* [Task directions]
Without the pictures, repeat all of the data exactly as it appears below.

── Supplied material ──

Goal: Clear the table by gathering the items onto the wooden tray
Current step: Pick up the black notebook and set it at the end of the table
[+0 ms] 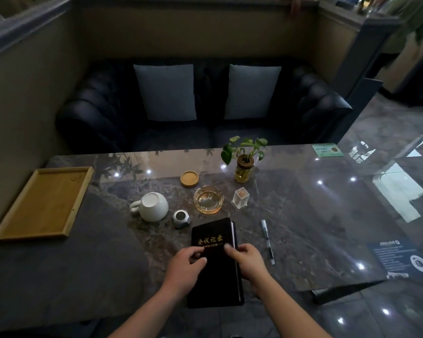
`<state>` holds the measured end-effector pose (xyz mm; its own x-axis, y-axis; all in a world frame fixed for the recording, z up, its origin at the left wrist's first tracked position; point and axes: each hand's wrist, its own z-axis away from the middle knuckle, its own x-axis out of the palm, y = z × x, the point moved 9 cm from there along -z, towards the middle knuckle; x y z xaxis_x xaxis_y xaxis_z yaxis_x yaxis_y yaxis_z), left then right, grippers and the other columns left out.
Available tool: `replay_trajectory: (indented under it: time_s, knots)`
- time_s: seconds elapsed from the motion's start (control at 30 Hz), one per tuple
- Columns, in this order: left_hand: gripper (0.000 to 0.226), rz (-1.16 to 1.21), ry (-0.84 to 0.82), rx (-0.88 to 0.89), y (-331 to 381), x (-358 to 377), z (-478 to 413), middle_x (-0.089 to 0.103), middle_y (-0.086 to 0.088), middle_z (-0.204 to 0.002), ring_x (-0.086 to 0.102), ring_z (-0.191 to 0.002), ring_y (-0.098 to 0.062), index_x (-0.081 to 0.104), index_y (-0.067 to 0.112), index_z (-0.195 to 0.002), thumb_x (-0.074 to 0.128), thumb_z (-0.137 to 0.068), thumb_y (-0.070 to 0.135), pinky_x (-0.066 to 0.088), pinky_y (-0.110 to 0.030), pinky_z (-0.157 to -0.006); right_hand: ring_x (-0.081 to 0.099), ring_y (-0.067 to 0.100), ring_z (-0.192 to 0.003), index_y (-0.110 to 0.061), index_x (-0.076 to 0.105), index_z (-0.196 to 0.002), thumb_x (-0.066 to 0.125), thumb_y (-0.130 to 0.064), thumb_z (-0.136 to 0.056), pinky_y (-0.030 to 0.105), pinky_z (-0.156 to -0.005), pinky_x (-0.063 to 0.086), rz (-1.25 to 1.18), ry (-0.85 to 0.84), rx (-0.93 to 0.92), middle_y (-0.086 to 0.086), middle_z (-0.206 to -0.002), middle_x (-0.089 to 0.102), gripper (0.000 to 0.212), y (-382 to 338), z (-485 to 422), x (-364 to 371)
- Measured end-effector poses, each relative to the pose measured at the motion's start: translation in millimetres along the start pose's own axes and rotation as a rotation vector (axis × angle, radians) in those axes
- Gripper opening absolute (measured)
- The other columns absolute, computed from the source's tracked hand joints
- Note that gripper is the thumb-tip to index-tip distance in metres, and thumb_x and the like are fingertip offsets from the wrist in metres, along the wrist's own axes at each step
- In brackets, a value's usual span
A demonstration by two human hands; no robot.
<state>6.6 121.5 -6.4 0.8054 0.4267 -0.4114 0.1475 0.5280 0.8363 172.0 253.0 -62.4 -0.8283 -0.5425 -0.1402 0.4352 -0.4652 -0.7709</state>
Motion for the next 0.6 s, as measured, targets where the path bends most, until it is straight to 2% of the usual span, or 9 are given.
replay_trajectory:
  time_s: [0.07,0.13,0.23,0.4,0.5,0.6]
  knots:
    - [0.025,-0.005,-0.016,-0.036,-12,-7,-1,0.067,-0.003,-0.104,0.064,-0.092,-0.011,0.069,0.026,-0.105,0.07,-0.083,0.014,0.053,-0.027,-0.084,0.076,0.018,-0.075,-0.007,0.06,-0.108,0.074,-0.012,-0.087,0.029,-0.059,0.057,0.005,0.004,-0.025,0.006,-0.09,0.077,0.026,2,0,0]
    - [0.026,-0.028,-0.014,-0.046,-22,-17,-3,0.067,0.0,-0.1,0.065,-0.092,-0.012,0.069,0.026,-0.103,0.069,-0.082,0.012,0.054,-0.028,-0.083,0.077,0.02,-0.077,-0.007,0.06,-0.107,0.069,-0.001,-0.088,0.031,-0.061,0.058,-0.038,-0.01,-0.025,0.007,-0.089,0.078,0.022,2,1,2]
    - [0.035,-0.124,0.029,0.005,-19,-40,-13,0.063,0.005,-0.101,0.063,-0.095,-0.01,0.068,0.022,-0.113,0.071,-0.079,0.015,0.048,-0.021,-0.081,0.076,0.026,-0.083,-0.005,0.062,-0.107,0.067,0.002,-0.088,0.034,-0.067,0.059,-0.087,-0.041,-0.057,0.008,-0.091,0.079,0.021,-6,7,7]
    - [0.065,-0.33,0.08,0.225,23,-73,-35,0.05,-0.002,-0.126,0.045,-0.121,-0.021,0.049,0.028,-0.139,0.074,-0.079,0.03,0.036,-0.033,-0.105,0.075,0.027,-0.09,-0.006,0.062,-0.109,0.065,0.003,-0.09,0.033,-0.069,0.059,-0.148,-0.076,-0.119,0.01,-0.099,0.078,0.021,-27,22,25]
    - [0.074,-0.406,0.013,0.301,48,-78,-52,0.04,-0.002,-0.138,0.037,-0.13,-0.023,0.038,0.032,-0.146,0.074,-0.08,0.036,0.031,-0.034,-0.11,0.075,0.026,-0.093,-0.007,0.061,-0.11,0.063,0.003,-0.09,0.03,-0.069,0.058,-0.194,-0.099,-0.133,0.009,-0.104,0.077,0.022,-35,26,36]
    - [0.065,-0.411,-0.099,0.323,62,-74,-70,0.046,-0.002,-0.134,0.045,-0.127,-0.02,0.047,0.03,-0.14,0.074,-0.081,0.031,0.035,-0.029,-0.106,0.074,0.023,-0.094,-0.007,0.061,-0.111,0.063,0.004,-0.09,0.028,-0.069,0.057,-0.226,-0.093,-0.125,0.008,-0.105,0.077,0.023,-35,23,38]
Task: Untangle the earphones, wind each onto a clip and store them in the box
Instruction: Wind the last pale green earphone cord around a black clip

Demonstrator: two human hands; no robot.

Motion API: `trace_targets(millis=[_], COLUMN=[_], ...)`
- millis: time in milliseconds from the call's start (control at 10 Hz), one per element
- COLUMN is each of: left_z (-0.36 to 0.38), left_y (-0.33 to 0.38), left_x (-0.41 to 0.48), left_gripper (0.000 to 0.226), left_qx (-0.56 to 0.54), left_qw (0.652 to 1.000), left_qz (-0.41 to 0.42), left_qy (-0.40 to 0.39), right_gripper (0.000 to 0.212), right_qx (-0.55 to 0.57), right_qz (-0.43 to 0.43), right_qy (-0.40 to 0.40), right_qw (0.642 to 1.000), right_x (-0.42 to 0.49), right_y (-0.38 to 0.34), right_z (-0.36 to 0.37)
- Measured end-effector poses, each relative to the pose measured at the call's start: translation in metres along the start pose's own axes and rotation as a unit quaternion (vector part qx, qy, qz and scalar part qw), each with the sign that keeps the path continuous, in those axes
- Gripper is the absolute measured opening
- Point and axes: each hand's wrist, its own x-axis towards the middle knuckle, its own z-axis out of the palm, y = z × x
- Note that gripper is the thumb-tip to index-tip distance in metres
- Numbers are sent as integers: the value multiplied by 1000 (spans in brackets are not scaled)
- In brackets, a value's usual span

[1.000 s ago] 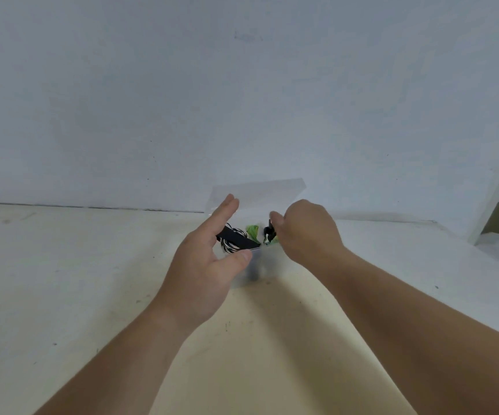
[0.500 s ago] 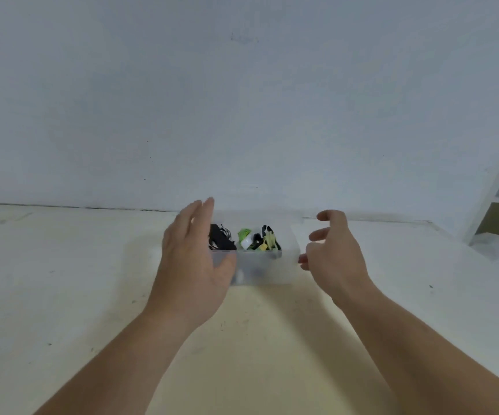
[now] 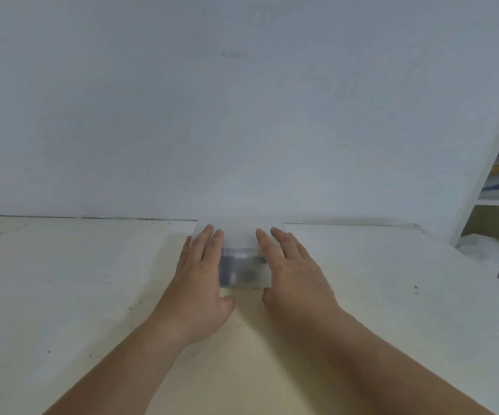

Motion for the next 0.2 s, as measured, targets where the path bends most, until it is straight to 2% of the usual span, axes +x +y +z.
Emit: trace_targets(millis=[100,200], left_z=[9,16], left_y=[5,8], left_x=[0,-4], left_gripper=[92,91], left_qx=[-3,-23], left_qw=[998,994], left_qz=[-6,-24], left_qy=[55,108], right_gripper=[97,91], right_qx=[37,126], right_qz=[7,17], right_qy=[-9,-16], right_qw=[999,992], right_x=[-3,-16], right_y=[-7,-12], right_z=[-2,-21])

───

* [Solution to this exercise]
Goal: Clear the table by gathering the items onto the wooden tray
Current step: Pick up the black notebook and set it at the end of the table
[+0 ms] 
`<state>` holds the measured end-effector pose (xyz mm; its own x-axis, y-axis; all in a world frame fixed for the recording, z up, its origin at the left wrist's first tracked position; point and axes: each hand's wrist, its own z-axis away from the middle knuckle, its own x-axis out of the palm, y = z × x, the point moved 9 cm from there along -z, towards the middle knuckle; x y z xaxis_x xaxis_y xaxis_z yaxis_x yaxis_y yaxis_z), left then right, grippers and the other columns left out.
Available tool: `replay_trajectory: (indented under it: time_s, knots)`
- time_s: seconds elapsed from the motion's start (control at 30 Hz), one per tuple
- Columns, in this order: left_hand: gripper (0.000 to 0.226), rz (-1.16 to 1.21), ry (-0.84 to 0.82), rx (-0.88 to 0.89), y (-331 to 381), x (-358 to 377), z (-478 to 413), middle_x (-0.089 to 0.103), middle_y (-0.086 to 0.088), middle_z (-0.204 to 0.002), ring_x (-0.086 to 0.102), ring_z (-0.191 to 0.002), ring_y (-0.098 to 0.062), index_x (-0.081 to 0.104), index_y (-0.067 to 0.112), index_z (-0.195 to 0.002), thumb_x (-0.074 to 0.128), thumb_z (-0.137 to 0.068), thumb_y (-0.070 to 0.135), pinky_x (-0.066 to 0.088), pinky_y (-0.110 to 0.030), pinky_z (-0.157 to -0.006); right_hand: ring_x (-0.081 to 0.099), ring_y (-0.067 to 0.100), ring_z (-0.192 to 0.003), index_y (-0.110 to 0.061), index_x (-0.076 to 0.105), index_z (-0.196 to 0.002), thumb_x (-0.066 to 0.125), thumb_y (-0.130 to 0.064), thumb_z (-0.136 to 0.056), pinky_y (-0.030 to 0.105), pinky_z (-0.156 to -0.005), pinky_x (-0.063 to 0.086), rz (-1.25 to 1.18), ry (-0.85 to 0.84), rx (-0.93 to 0.92), middle_y (-0.086 to 0.086), middle_z (-0.206 to -0.002), middle_x (-0.089 to 0.102), gripper (0.000 to 0.212), y (-382 to 338), z (-485 to 422), x (-364 to 371)
- Measured end-effector poses, each relative to the pose measured at the motion's start: translation in millimetres along the start pose's own axes and rotation as a rotation vector (axis × angle, radians) in those axes
- Gripper opening absolute (measured)
- The other columns absolute, computed from the source's tracked hand joints
- Note that gripper is the thumb-tip to index-tip distance in metres, and thumb_x and the like are fingertip offsets from the wrist in metres, along the wrist's own axes at each step
- In brackets, a value's usual span
A demonstration by two human hands; no robot.
<state>6.6 121.5 -6.4 0.8054 0.4267 -0.4114 0.1475 0.5280 0.8363 172.0 253.0 -62.4 -0.8283 -0.5425 -0.1402 0.4352 -0.4652 -0.7709</state>
Motion for the next 0.6 s, as measured, targets where the path bends most, until it is straight to 2% of the usual span, or 9 are given.
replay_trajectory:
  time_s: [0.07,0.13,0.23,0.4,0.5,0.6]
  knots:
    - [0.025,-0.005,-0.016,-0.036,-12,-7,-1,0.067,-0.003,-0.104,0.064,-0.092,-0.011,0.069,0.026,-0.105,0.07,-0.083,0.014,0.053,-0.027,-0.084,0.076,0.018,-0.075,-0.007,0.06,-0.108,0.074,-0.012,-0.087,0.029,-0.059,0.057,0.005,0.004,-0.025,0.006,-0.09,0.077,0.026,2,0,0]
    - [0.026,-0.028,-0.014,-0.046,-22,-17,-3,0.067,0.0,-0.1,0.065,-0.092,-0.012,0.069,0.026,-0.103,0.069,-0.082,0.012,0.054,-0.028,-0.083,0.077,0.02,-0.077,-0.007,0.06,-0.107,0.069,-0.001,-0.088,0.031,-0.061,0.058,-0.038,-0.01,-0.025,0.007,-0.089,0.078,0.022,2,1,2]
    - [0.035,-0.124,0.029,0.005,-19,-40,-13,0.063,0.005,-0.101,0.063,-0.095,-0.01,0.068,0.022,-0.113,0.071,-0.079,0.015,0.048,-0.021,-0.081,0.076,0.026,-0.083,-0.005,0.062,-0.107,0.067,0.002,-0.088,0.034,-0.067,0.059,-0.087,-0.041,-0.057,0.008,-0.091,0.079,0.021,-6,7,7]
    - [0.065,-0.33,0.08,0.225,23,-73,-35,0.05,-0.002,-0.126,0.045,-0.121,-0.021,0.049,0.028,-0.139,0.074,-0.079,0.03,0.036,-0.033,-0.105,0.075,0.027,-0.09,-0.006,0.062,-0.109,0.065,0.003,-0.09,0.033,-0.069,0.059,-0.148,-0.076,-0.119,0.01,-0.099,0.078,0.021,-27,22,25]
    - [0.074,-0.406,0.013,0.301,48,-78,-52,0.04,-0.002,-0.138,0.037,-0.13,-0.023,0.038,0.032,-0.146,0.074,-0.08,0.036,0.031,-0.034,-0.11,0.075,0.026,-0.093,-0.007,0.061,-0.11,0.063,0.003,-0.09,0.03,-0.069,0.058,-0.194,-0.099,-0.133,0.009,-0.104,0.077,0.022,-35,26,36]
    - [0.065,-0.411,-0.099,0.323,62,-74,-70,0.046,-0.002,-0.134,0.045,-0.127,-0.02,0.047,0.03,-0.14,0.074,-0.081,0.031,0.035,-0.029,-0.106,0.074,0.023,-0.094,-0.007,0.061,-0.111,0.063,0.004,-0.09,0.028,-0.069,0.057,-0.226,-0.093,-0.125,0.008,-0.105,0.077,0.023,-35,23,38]
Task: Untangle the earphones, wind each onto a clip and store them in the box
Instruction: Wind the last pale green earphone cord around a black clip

Demonstrator: two human hands; no robot.

Motion API: `trace_targets(millis=[_], COLUMN=[_], ...)`
- millis: time in milliseconds from the call's start (control at 10 Hz), one per element
- COLUMN is each of: left_z (-0.36 to 0.38), left_y (-0.33 to 0.38), left_x (-0.41 to 0.48), left_gripper (0.000 to 0.226), left_qx (-0.56 to 0.54), left_qw (0.652 to 1.000), left_qz (-0.41 to 0.42), left_qy (-0.40 to 0.39), right_gripper (0.000 to 0.212), right_qx (-0.55 to 0.57), right_qz (-0.43 to 0.43), right_qy (-0.40 to 0.40), right_qw (0.642 to 1.000), right_x (-0.42 to 0.49), right_y (-0.38 to 0.34), right_z (-0.36 to 0.37)
- Measured end-effector poses, each relative to the pose measured at the call's start: translation in metres along the start pose's own axes and rotation as a unit quaternion (vector part qx, qy, qz and scalar part qw), each with the sign that keeps the path continuous, in those axes
- Gripper is the absolute measured opening
- Point and axes: each hand's wrist, its own x-axis towards the middle knuckle, its own z-axis out of the palm, y = z × x
- Note that gripper is the thumb-tip to index-tip distance in metres
- Numbers are sent as integers: the value multiplied by 1000 (spans in brackets are not scaled)
- In brackets, a value's usual span

[1.000 s ago] 
[0.500 s ago] 
[now] 

Motion for the next 0.2 s, as measured, targets where the path bends most, until it is straight to 2% of the usual span, axes +x +y +z.
Emit: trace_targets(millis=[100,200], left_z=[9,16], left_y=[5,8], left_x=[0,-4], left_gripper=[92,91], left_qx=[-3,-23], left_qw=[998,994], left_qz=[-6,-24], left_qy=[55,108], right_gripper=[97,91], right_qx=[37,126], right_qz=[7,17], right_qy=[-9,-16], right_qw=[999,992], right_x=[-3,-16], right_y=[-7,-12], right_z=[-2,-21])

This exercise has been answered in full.